> Task prompt: From the entries below, pull out each line where "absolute" appears.

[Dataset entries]
- Opening Delimiter -
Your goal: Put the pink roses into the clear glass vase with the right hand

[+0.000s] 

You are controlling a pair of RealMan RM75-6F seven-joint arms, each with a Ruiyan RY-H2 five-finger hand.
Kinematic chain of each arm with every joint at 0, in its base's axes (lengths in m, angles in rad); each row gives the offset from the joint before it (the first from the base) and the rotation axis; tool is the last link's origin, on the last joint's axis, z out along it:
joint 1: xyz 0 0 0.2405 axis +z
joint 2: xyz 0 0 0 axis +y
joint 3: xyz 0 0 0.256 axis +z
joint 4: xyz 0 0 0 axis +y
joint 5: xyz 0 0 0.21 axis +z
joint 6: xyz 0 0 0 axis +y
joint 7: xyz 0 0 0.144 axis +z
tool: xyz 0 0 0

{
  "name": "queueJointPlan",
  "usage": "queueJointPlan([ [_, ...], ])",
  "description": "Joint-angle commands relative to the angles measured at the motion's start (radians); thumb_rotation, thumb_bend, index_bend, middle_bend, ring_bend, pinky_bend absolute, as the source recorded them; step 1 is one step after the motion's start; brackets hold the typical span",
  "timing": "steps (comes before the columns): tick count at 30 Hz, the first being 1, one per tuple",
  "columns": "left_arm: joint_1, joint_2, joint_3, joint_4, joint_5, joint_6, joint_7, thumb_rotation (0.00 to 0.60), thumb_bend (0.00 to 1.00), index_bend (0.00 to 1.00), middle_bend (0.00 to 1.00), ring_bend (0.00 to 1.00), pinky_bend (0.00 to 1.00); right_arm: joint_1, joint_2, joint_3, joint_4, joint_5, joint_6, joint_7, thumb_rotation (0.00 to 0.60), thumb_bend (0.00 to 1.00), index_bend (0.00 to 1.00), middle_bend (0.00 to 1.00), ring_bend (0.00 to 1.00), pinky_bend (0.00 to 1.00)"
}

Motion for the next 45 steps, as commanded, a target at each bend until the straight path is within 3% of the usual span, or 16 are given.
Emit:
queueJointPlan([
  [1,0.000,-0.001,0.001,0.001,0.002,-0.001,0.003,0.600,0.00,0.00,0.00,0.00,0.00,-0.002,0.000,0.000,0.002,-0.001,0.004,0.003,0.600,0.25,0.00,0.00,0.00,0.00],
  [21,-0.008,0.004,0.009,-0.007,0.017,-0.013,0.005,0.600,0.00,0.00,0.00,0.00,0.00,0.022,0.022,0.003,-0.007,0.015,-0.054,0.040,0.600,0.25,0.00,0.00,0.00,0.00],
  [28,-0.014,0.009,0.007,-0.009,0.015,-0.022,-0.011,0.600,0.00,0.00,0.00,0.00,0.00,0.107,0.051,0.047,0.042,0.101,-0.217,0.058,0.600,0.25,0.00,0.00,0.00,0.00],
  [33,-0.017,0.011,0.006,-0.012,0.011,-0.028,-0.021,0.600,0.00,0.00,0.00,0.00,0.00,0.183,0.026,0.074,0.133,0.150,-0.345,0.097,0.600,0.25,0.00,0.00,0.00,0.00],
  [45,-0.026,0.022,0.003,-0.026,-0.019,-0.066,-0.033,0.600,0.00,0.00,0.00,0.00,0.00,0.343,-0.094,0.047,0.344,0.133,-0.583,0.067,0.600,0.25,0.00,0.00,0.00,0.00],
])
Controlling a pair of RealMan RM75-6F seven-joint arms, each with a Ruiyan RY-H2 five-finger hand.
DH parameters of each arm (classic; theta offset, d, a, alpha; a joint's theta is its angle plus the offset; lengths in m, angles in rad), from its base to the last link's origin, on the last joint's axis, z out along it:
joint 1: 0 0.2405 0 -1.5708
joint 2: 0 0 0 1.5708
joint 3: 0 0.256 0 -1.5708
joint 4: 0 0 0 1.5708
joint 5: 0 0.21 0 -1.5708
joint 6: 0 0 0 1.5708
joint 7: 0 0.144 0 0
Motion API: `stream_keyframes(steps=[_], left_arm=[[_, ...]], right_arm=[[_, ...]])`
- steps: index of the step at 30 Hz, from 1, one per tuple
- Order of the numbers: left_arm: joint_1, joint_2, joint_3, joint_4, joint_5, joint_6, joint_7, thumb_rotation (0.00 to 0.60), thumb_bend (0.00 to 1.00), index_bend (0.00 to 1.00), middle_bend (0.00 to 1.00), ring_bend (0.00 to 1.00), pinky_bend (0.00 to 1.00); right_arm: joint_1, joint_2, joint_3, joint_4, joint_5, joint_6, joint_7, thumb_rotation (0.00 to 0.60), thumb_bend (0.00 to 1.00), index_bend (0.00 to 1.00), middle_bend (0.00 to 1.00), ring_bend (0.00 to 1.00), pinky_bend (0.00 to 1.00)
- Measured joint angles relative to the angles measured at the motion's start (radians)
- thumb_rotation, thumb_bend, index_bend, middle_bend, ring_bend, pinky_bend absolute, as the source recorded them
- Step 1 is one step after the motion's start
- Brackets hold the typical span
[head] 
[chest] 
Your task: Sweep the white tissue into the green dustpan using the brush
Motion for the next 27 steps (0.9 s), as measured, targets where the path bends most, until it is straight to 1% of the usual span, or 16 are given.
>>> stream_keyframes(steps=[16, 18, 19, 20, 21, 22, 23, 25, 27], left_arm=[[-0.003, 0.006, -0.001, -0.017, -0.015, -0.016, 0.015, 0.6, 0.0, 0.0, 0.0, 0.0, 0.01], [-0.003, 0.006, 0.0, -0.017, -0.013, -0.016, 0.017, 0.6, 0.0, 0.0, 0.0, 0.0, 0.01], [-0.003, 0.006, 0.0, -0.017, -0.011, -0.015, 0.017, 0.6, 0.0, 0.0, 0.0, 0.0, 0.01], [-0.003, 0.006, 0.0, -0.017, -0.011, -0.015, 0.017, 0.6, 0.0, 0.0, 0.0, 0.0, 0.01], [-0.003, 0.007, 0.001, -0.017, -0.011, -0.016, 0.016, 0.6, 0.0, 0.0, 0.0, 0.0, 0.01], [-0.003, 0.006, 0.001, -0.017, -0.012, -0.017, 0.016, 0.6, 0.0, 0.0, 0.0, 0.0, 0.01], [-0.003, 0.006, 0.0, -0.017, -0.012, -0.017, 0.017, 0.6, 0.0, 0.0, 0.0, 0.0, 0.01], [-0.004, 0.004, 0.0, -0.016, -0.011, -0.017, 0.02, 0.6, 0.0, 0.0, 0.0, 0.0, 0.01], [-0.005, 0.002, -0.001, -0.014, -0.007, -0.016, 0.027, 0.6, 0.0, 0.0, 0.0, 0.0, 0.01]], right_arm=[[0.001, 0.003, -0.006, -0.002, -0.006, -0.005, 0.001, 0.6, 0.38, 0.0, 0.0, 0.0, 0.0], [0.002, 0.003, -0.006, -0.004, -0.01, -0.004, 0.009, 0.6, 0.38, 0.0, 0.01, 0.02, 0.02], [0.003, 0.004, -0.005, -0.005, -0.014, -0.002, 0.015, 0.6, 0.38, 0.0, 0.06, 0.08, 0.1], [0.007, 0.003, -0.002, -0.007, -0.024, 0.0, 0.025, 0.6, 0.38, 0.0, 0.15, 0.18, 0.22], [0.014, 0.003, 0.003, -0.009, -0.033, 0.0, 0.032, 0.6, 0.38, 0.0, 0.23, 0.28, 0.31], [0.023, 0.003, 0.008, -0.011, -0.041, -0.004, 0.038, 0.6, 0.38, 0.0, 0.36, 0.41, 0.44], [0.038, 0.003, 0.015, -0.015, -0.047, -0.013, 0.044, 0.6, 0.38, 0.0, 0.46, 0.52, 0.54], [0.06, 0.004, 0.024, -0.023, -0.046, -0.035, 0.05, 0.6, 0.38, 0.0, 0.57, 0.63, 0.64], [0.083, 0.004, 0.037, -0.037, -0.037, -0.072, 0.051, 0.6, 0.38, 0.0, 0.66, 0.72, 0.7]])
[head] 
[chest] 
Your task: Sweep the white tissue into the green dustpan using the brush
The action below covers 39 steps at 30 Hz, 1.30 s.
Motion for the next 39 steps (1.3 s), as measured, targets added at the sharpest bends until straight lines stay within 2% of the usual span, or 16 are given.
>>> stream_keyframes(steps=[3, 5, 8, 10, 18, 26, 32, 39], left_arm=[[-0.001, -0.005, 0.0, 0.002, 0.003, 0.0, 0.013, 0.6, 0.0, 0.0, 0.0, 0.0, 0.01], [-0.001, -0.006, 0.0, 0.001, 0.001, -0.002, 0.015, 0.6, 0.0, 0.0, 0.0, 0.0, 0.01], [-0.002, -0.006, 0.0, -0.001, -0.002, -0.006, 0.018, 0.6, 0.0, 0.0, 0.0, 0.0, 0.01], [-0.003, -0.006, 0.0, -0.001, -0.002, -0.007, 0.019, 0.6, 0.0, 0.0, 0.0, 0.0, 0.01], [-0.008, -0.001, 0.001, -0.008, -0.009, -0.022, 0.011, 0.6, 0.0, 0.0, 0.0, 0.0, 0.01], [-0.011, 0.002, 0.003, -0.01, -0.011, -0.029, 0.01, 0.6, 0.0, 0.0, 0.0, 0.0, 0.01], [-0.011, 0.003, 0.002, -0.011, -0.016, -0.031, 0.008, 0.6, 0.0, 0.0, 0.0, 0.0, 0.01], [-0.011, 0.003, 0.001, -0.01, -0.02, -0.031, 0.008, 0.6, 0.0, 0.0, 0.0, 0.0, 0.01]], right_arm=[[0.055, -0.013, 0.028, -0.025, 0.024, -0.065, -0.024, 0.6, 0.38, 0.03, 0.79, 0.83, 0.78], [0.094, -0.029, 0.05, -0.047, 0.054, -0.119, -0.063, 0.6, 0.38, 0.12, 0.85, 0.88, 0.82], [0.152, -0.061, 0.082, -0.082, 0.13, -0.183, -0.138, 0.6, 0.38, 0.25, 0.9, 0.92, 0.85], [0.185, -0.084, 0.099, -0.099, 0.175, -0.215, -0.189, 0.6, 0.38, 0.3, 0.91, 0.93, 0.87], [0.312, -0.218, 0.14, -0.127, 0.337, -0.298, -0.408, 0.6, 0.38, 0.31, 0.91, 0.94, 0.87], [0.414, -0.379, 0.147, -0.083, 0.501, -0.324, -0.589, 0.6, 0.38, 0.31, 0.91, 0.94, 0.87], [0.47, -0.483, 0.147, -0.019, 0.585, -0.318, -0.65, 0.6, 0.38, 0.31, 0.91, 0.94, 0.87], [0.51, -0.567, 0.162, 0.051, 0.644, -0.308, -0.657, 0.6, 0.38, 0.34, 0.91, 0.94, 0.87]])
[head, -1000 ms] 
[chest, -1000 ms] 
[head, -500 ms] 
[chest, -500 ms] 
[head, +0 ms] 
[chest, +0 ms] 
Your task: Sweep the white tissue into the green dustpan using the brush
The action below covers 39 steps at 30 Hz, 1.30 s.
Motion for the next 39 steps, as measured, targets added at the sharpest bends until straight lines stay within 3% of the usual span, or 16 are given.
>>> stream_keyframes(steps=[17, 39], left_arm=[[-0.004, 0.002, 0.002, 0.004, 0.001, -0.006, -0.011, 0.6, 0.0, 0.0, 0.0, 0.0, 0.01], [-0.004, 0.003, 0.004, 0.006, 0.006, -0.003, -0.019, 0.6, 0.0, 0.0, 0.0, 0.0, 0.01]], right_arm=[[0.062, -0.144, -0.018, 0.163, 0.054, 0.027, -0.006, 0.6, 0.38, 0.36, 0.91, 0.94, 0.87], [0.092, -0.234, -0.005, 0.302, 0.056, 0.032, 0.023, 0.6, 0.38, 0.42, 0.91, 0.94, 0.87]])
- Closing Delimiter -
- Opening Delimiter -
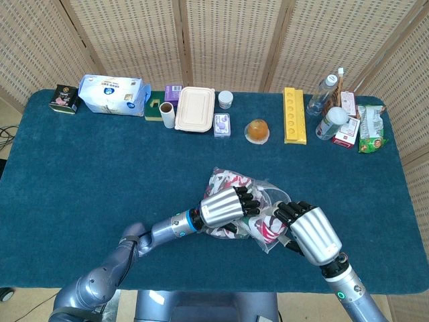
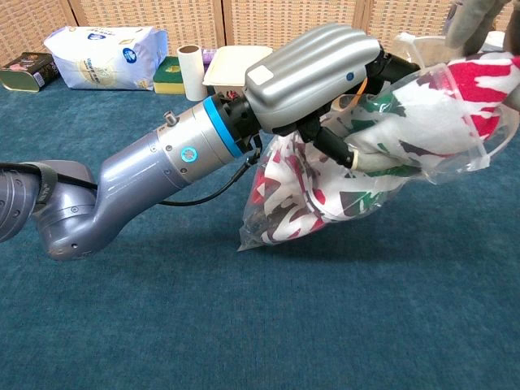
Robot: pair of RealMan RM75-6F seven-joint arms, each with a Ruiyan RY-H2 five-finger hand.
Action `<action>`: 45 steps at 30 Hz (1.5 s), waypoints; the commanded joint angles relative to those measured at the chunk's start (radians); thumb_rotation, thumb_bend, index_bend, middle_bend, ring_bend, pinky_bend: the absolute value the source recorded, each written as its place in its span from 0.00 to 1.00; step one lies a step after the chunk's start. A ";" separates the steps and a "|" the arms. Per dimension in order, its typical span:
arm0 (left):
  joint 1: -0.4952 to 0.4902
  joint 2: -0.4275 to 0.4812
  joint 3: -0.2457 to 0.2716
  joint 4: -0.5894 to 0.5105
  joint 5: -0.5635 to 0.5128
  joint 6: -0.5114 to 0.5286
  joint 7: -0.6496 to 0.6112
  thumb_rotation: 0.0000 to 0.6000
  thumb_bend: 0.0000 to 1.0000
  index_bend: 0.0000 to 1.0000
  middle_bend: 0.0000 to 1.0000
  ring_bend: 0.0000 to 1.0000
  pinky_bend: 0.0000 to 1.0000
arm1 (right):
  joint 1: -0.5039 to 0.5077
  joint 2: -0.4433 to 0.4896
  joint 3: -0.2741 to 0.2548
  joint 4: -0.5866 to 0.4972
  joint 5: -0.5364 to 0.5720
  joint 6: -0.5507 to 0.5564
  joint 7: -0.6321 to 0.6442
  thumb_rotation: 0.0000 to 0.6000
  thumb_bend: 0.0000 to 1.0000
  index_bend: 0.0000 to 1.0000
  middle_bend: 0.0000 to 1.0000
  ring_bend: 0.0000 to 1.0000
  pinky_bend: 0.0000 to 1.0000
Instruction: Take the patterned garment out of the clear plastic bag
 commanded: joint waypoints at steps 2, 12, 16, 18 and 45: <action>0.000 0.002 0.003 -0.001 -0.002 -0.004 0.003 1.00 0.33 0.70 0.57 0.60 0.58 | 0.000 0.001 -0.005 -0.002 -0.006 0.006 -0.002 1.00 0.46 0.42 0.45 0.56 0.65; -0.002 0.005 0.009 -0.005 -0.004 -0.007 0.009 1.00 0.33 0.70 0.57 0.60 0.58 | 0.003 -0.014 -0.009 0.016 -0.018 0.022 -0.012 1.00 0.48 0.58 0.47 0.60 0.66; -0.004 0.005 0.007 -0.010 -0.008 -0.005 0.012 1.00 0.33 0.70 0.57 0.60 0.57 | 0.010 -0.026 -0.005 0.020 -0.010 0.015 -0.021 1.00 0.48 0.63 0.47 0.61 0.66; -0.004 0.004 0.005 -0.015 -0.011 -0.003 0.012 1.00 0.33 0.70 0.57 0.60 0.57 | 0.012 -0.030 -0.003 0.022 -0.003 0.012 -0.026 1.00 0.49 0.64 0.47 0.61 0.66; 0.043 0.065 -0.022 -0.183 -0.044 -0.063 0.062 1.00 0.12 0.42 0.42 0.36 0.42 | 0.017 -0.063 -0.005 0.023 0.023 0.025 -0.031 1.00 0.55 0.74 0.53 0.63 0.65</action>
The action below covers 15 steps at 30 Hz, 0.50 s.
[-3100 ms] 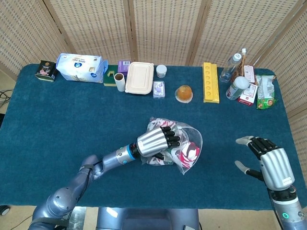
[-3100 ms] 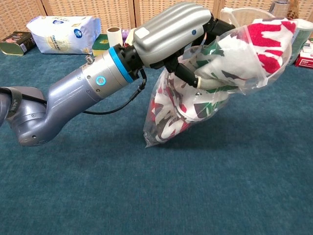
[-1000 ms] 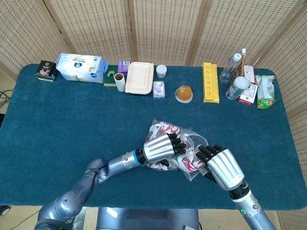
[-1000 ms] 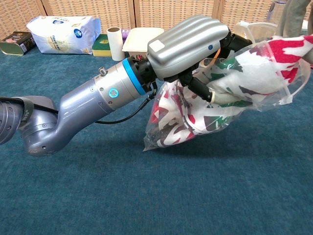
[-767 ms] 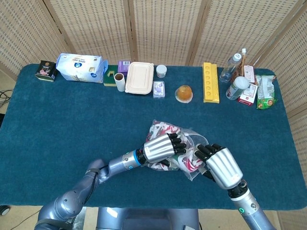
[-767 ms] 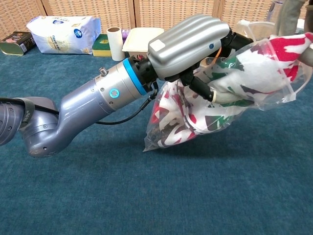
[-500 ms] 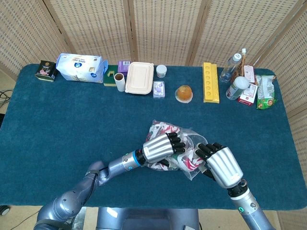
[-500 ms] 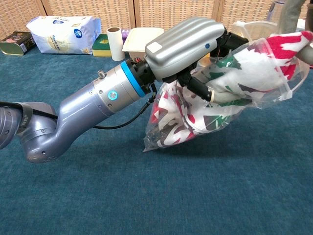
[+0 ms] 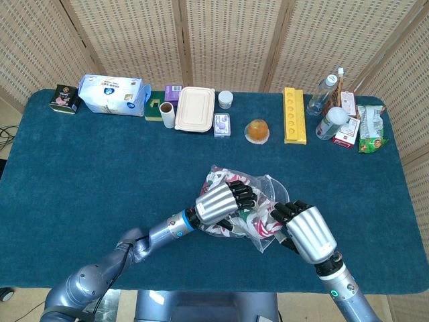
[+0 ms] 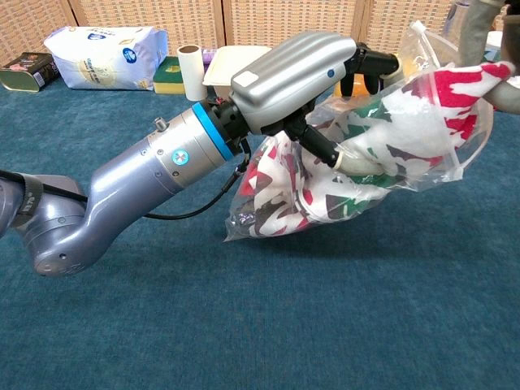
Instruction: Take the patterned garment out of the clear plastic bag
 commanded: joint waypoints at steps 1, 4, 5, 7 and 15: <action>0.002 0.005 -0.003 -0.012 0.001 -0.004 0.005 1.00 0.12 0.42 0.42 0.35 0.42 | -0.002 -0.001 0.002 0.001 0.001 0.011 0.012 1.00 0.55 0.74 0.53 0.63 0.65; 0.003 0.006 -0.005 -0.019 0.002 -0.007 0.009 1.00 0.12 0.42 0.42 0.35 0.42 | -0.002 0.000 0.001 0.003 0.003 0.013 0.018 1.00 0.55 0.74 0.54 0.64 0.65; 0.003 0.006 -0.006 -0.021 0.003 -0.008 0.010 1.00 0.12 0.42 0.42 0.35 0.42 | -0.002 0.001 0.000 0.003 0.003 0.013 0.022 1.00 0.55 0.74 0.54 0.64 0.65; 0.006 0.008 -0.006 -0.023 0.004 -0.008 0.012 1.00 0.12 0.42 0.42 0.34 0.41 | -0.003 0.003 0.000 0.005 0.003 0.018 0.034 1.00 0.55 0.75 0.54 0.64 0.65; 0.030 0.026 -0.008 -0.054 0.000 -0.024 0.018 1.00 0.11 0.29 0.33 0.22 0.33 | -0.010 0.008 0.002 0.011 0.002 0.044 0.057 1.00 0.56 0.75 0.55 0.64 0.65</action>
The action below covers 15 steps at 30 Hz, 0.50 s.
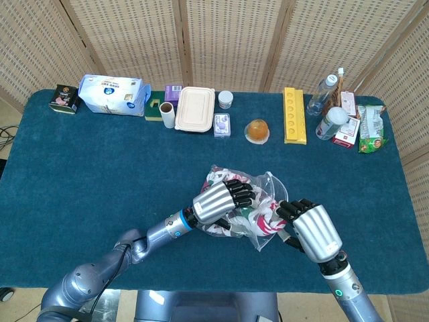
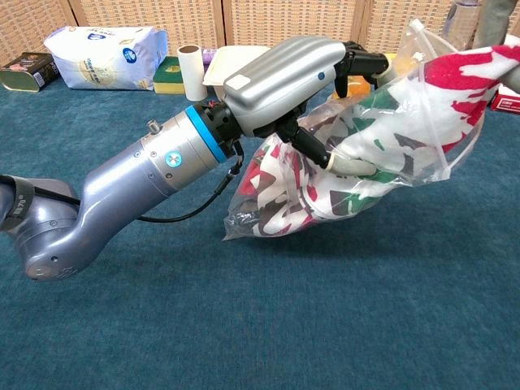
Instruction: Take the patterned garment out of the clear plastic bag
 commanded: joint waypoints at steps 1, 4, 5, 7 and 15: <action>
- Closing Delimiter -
> Written solution:
  "description": "Joint-angle commands relative to the angles measured at the motion's start (radians); thumb_rotation, thumb_bend, index_bend, middle_bend, ring_bend, pinky_bend absolute, as the source recorded them; step 1 is one step after the motion's start; brackets hold the typical span",
- thumb_rotation, thumb_bend, index_bend, middle_bend, ring_bend, pinky_bend absolute, as the source recorded them
Action `<action>`: 45 steps at 30 Hz (1.5 s), waypoints; the commanded joint angles relative to those measured at the chunk's start (radians); thumb_rotation, thumb_bend, index_bend, middle_bend, ring_bend, pinky_bend: the absolute value the source recorded, each written as its place in its span from 0.00 to 1.00; step one lies a step after the chunk's start. A ";" separates the steps and a "|" the arms. Per dimension in order, its typical span:

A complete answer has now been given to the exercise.